Fast Bundle-Level Type Methods for unconstrained and ball-constrained convex optimization

TL;DR

This paper introduces the FAPL and FUSL methods, which extend optimal bundle-level algorithms to unconstrained and large-scale convex problems, reducing computational complexity and improving practical performance.

Contribution

The paper develops two new variants, FAPL and FUSL, that maintain optimal iteration complexity while reducing subproblem count and enhancing efficiency for large-scale unconstrained convex optimization.

Findings

FAPL and FUSL outperform existing methods in computational time.

They achieve optimal iteration complexity with fewer subproblems.
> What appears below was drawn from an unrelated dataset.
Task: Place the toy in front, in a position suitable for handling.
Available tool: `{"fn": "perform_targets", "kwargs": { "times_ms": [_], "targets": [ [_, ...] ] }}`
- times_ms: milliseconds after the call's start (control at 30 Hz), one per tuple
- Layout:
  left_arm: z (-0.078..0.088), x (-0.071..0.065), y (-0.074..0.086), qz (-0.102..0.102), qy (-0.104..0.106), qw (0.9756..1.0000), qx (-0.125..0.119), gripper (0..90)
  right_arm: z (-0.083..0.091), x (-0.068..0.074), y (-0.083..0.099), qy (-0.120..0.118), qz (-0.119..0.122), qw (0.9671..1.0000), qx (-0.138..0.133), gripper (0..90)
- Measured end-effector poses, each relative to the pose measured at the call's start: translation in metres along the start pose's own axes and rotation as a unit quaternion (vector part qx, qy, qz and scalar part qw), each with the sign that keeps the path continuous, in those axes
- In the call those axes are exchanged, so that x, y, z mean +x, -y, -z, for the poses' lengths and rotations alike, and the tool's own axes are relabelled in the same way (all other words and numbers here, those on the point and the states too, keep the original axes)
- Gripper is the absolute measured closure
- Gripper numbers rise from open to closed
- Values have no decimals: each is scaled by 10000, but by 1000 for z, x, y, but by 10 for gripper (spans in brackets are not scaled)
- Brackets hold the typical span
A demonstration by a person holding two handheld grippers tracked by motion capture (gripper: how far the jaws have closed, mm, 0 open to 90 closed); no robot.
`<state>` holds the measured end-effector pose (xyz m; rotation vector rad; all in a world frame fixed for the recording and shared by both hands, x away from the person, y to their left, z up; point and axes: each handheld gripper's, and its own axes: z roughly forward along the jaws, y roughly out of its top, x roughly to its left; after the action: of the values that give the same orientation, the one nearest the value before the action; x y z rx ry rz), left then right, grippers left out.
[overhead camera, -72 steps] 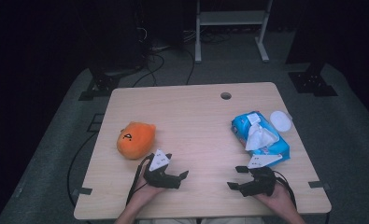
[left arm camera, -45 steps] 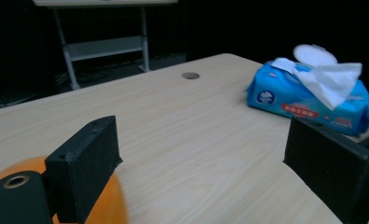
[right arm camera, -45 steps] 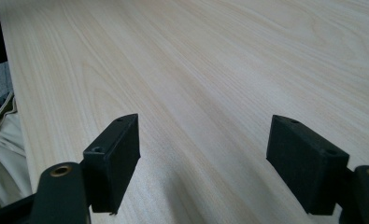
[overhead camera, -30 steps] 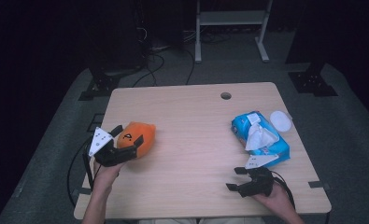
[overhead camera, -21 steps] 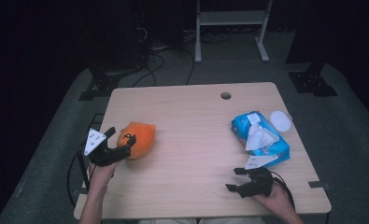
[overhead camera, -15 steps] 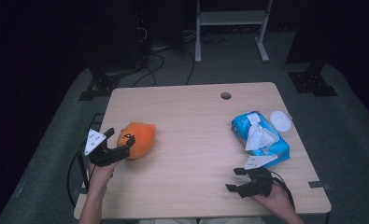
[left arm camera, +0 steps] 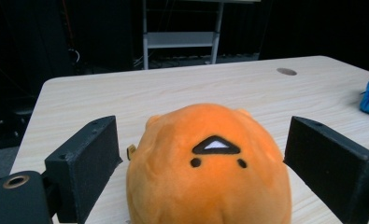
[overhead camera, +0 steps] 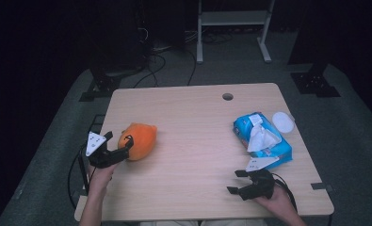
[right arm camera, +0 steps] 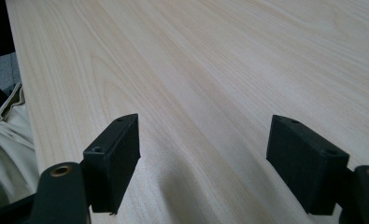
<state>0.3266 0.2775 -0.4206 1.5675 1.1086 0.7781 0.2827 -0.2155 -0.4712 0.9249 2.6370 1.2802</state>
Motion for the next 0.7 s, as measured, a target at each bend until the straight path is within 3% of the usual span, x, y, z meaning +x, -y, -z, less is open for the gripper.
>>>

Numerical experiments demonstrate significant practical advantages.

Abstract

It has been shown in \cite{Lan13-1} that the accelerated prox-level (APL) method and its variant, the uniform smoothing level (USL) method, have optimal iteration complexity for solving black-box and structured convex programming problems without requiring the input of any smoothness information. However, these algorithms require the assumption on the boundedness of the feasible set and their efficiency relies on the solutions of two involved subproblems. These hindered the applicability of these algorithms in solving large-scale and unconstrained optimization problems. In this paper, we first present a generic algorithmic framework to extend these uniformly optimal level methods for solving unconstrained problems. Moreover, we introduce two new variants of level methods, i.e., the fast APL (FAPL) method and the fast USL (FUSL) method, for solving large scale black-box and structured convex programming problems respectively. Both FAPL and FUSL enjoy the same optimal iteration complexity as APL and USL, while the number of subproblems in each iteration is reduced from two to one. Moreover, we present an exact method to solve the only subproblem for these algorithms. As a result, the proposed FAPL and FUSL methods have improved the performance of the APL and USL in practice significantly in terms of both computational time and solution quality. Our numerical results on solving some large-scale least square problems and total variation based image reconstruction have shown great advantages of these new bundle-level type methods over APL, USL, and some other state-of-the-art first-order methods.